Task brief
Your answer must be the listing, given again word for word.

──────── Stored data

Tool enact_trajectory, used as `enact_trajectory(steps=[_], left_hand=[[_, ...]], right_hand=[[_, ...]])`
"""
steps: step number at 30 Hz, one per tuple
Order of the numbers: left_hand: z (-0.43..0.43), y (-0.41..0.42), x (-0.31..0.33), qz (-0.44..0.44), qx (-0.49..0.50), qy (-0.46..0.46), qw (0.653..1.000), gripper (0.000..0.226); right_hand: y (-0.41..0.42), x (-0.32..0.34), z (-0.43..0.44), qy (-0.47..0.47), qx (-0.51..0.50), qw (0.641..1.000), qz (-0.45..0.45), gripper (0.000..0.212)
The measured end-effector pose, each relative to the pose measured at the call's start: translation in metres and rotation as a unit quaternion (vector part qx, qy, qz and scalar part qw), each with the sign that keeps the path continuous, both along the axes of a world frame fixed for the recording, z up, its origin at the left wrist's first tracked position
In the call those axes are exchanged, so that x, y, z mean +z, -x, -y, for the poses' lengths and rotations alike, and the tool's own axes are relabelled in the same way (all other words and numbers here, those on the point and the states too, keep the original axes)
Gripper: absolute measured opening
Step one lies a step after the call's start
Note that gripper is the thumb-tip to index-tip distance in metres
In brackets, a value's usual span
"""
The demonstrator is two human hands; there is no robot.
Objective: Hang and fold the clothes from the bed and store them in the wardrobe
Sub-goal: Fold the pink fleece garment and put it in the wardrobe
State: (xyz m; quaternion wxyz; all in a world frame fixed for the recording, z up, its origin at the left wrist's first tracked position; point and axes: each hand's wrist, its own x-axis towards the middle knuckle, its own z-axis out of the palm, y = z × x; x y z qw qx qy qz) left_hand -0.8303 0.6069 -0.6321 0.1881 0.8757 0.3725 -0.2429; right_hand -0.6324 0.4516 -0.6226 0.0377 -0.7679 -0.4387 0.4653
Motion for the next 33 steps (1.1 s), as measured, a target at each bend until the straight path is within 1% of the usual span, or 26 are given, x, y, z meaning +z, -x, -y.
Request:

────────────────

Answer area
Tool enact_trajectory, used as `enact_trajectory(steps=[_], left_hand=[[_, ...]], right_hand=[[_, ...]])`
"""
steps: step number at 30 Hz, one per tuple
Order of the numbers: left_hand: z (-0.43..0.43), y (-0.41..0.42), x (-0.31..0.33), qz (-0.44..0.44), qx (-0.49..0.50), qy (-0.46..0.46), qw (0.653..1.000), gripper (0.000..0.226); right_hand: y (-0.41..0.42), x (-0.32..0.34), z (-0.43..0.44), qy (-0.47..0.47), qx (-0.51..0.50), qw (0.641..1.000), qz (-0.45..0.45), gripper (0.000..0.212)
The measured end-effector pose, each relative to the pose measured at the call's start: translation in metres and rotation as a unit quaternion (vector part qx, qy, qz and scalar part qw), each with the sign that keeps the path continuous, both along the axes of a world frame fixed for the recording, z up, its origin at the left wrist's first tracked position
In the call those axes are exchanged, so that x, y, z mean +z, -x, -y, for the poses' lengths and rotations alike, and the tool's own axes are relabelled in the same way (all other words and numbers here, those on the point and the states too, keep the original axes)
Gripper: absolute measured opening
Step one lies a step after the call's start
Note that gripper is the thumb-tip to index-tip distance in metres
In brackets, a value's usual span
"""
The demonstrator is two human hands; there is no robot.
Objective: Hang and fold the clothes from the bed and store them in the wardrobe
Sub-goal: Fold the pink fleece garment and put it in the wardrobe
State: (xyz m; quaternion wxyz; all in a world frame fixed for the recording, z up, its origin at the left wrist's first tracked position; point and axes: each hand's wrist, its own x-axis towards the middle knuckle, its own z-axis out of the palm, y = z × x; x y z qw qx qy qz) left_hand -0.8303 0.6069 -0.6321 0.1881 0.8757 0.3725 -0.2429; right_hand -0.6324 0.4516 -0.6226 0.0377 -0.7679 -0.4387 0.4653
Motion for the next 33 steps (1.1 s), as measured, a target at each bend until the straight path is within 1% of the usual span, or 26 are given, x, y, z meaning +z, -x, -y.
Request:

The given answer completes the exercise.